On 24 May this year the Kharkiv District Administrative Court rejected a claim filed against the unlawful actions and inaction by the police during the protest in Gorky Park in Kharkiv from  late May to early June 2010.   As reported at the time, the city authorities carried out entirely unlawful logging aided by strongmen from a non-existent municipal department and the police to crush peaceful protest (see http://khpg.org/1275908780 and the Ukrainian Helsinki Human Rights Union Statement: The Police are carrying out unlawful instructions

The only people ever punished were those exercising their constitutional right to peaceful assembly.

The latest attempt to uphold their right to a police force which protects citizens has also been thwarted by the courts.

Judge M.O. Spiridonova examined a suit brought by a large number of claimants against various Departments of the Ministry of Internal Affairs. They sought to have the inaction of the police declared unlawful and moral compensation to be awarded.

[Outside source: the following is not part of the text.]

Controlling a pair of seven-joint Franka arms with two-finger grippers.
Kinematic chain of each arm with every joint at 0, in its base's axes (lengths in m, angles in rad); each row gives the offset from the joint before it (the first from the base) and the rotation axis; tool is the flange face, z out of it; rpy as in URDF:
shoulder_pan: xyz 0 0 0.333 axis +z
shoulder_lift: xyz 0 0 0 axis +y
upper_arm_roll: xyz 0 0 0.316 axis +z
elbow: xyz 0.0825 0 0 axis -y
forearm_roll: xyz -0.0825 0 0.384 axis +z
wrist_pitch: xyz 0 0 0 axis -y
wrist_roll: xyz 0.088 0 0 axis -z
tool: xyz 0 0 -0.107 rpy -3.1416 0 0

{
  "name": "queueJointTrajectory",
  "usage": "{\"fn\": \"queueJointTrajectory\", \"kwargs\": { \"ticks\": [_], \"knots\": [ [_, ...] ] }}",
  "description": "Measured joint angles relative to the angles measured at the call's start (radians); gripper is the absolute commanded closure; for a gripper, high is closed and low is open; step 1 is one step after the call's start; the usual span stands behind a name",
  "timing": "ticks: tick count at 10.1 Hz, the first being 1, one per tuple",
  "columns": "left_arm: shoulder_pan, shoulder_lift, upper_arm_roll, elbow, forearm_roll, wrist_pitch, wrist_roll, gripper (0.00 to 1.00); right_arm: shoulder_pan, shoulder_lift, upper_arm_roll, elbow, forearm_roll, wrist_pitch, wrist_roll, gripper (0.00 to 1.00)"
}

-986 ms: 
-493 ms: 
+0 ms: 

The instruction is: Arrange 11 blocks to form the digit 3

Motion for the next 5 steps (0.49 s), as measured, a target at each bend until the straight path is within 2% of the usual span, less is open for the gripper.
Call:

They explained that the police had not reacted to calls for help (“police!”) and had not done anything to defend people from violations of the law by unidentified individuals.

Various representatives of the MIA appeared in order to deny the claims.

The court found that the claimants had all come separately by train from 20 May to 4 June 2010 and had been at “an unauthorized protest action”, specifically at the site of the construction of a road in the park.

It found that “during examination of the case neither the claimants nor their representatives had provided proof that the police had not reacted specifically to their cries “Police!”. Nor had they, at the court’s demand  provided any proof as understood by Article 70 of the Code of Administrative Proceedings” which would indicate what specifically with relation to them constituted police inactivity.”

The court rejected photos and videos as not providing any “factual data” confirming the claimants’ assertions.  (The reader may wish to view video footage in the links given above and others below).

The list of denied charges is long but basically the court found that the “actions of police officers with regarding reaction to reports and statements from citizens regarding crimes and offences were in accordance” with various MIA Instructions

Judge M.O. Spiridonova thus found that all had been in order, that the numerous video, photo and witness evidence did not contain “factual data” and rejected the claim.

The claimants had 10 days to appeal this regrettably not unexpected, but nonetheless extraordinary ruling.